Exercise objective: A faithful transcription of all lines below is the expected answer.

Recorded information:
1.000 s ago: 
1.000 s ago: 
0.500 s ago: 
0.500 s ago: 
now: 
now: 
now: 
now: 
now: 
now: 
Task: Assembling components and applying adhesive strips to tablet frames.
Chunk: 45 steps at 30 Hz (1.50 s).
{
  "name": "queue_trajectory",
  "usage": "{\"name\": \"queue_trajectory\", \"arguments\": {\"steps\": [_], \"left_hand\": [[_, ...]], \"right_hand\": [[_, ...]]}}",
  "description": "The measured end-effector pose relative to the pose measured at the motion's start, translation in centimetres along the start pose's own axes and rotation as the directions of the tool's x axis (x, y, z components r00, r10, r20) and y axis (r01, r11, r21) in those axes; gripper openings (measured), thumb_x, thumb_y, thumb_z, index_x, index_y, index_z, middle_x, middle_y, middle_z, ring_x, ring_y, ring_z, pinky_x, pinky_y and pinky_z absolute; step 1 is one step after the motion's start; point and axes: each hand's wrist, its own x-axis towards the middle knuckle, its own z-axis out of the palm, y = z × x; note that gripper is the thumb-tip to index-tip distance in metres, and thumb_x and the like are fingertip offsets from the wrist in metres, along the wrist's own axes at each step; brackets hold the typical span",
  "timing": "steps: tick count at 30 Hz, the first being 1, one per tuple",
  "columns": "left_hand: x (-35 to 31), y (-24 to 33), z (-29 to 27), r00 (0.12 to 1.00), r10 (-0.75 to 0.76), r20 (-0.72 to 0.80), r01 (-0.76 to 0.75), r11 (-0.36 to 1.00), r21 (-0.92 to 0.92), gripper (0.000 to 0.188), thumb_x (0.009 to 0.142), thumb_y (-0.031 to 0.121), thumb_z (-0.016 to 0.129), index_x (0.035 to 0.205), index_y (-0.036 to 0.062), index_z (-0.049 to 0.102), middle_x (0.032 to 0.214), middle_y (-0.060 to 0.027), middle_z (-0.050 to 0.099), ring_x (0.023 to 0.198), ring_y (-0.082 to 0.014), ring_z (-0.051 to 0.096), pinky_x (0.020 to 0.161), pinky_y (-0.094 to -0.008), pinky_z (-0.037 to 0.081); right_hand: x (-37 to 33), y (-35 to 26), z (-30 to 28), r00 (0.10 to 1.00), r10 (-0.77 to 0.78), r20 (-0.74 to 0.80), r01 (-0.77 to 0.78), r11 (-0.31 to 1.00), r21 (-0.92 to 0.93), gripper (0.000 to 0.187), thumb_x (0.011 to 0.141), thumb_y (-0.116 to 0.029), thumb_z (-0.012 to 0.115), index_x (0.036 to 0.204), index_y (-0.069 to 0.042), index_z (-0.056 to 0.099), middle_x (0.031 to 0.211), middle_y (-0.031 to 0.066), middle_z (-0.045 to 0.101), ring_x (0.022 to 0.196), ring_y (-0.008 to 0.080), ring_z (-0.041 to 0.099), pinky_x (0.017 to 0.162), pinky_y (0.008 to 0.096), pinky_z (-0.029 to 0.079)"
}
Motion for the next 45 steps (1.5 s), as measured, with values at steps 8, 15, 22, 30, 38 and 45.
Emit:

Output:
1.000 s ago: 
1.000 s ago: 
0.500 s ago: 
0.500 s ago: 
now: 
now: 
now: 
now: 
now: 
now: 
Task: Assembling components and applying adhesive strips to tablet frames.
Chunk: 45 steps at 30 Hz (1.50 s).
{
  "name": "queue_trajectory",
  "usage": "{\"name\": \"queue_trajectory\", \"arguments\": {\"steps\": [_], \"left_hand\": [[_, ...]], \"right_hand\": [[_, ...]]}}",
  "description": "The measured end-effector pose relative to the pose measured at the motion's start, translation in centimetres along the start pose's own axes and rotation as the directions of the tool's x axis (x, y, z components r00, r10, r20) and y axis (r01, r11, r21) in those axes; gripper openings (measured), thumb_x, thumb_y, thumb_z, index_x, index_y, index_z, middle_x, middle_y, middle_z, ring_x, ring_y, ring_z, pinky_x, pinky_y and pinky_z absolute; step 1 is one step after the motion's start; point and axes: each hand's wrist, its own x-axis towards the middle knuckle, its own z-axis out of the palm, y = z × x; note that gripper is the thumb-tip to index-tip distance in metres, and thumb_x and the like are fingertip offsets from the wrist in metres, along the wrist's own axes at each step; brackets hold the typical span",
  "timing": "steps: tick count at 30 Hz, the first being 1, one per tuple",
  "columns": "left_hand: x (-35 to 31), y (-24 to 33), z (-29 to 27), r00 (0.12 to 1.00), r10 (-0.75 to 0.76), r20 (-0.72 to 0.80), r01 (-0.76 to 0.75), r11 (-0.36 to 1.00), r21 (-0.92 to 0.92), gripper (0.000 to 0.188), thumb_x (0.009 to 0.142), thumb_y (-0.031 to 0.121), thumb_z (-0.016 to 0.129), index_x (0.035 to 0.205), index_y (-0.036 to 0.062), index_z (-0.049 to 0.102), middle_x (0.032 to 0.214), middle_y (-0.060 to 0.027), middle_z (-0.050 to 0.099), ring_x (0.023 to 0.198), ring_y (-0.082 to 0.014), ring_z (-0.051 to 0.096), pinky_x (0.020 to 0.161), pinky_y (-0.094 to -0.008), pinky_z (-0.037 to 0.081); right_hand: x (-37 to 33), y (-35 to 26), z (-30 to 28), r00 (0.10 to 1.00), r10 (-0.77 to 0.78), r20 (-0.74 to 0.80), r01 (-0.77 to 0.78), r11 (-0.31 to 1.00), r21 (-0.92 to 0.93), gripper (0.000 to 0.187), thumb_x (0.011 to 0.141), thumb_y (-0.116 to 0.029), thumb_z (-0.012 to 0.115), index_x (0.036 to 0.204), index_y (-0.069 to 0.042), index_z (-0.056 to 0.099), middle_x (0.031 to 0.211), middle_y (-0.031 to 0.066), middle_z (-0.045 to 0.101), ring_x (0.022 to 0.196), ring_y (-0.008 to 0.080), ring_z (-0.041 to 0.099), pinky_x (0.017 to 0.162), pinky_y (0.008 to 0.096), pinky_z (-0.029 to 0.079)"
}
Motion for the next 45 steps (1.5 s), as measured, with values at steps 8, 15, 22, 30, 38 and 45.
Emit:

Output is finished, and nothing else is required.